Depending on your filing frequency you're required to make tax liability payments, file quarterly returns, and prepare forms W-2, 1099, and 940. Calculations depend on how much an employee earns and start compounding in complexity when you factor in fringe benefits, bonuses, and garnishments.

Growing business, growing complexity

As revenues grow and business needs expand, so do the demands of payroll laws. Increased number of employees, new technologies, and expansion into out-of-state or other offices come with additional layers of employer responsibilities.

Remote workers, for example, are a reality for many businesses. It's up to you, as the employer, to understand and comply with various states' payroll laws and requirements. Healthcare plans, minimum wage laws, overtime laws, and other benefits should be assessed on a state-by-state basis. Additionally, some states have reciprocal agreements with one another.

Employers must also take care to correctly classify a worker as an employee or independent contractor. With independent contractors, employers are not responsible for withholding taxes on paid wages; instead, that responsibility lies with the contractor. Take heed because misclassification can result in fines, penalties, and payment of back taxes along with owed wages for individuals determined to be employees.

You also have the responsibility of ensuring that your workers are correctly classified as exempt or non-exempt. Incorrectly classifying an employee may lead to a business failure of paying the full FICA and FUTA obligations resulting in payroll tax penalties, fines, and associated headaches.

Count on change

The recent tax overhaul has made the regulatory environment for businesses even more challenging. As an additional layer of complexity, individual states have implemented their own withholding measures in response to the federal tax laws, and more states could follow suit.

A reliable strategy to keep up with payroll laws

You could spend time looking up the many requirements that apply to your business, in hopes that you can detect and then implement applicable regulations. However, this can be a risky move. It would mean forgoing revenue-producing activities in lieu of compliance – and even then, it's not guaranteed you'll interpret payroll laws correctly.

Payroll mistakes are more common than you may think: approximately 33 percent of employers make payroll errors, and the IRS reports that 40 percent of small businesses incur an average of $845 each year in penalties for late or incorrect filings or payments.

You may choose to work with a trusted advisor, but this can be challenging.

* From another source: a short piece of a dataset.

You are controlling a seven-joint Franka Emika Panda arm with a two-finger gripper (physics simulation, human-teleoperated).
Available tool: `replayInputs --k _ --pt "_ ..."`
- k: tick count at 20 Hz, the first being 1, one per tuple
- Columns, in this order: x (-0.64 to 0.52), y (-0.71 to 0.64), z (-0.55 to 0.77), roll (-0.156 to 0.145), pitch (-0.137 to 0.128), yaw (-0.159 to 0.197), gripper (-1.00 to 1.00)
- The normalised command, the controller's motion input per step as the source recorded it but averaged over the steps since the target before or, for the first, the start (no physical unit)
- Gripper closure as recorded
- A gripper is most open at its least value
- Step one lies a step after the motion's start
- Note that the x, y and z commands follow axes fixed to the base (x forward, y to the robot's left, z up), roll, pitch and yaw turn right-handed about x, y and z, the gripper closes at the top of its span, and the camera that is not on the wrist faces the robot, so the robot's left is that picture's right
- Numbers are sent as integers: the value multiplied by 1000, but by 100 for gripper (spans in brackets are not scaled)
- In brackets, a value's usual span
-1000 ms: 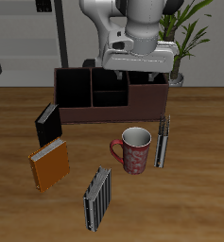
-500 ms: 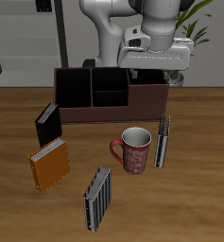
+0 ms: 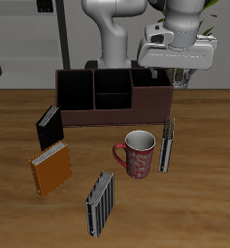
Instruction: Place the left striped book into the back desk caddy's left compartment
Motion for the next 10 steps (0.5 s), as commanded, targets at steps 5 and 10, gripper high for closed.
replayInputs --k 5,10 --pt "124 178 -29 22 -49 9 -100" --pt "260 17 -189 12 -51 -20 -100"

CPAs, for example, are not always versed in the nuances of laws impacting every aspect of payroll, benefits, and human resources. That's why CPAs often recommend that employers outsource payroll responsibilities to a trusted provider. Instead of shouldering the burden on your own to keep up with payroll tax rates, calculate liabilities, file with appropriate agencies, and make timely payments, a payroll provider can offer expert assistance on some or all of these tasks.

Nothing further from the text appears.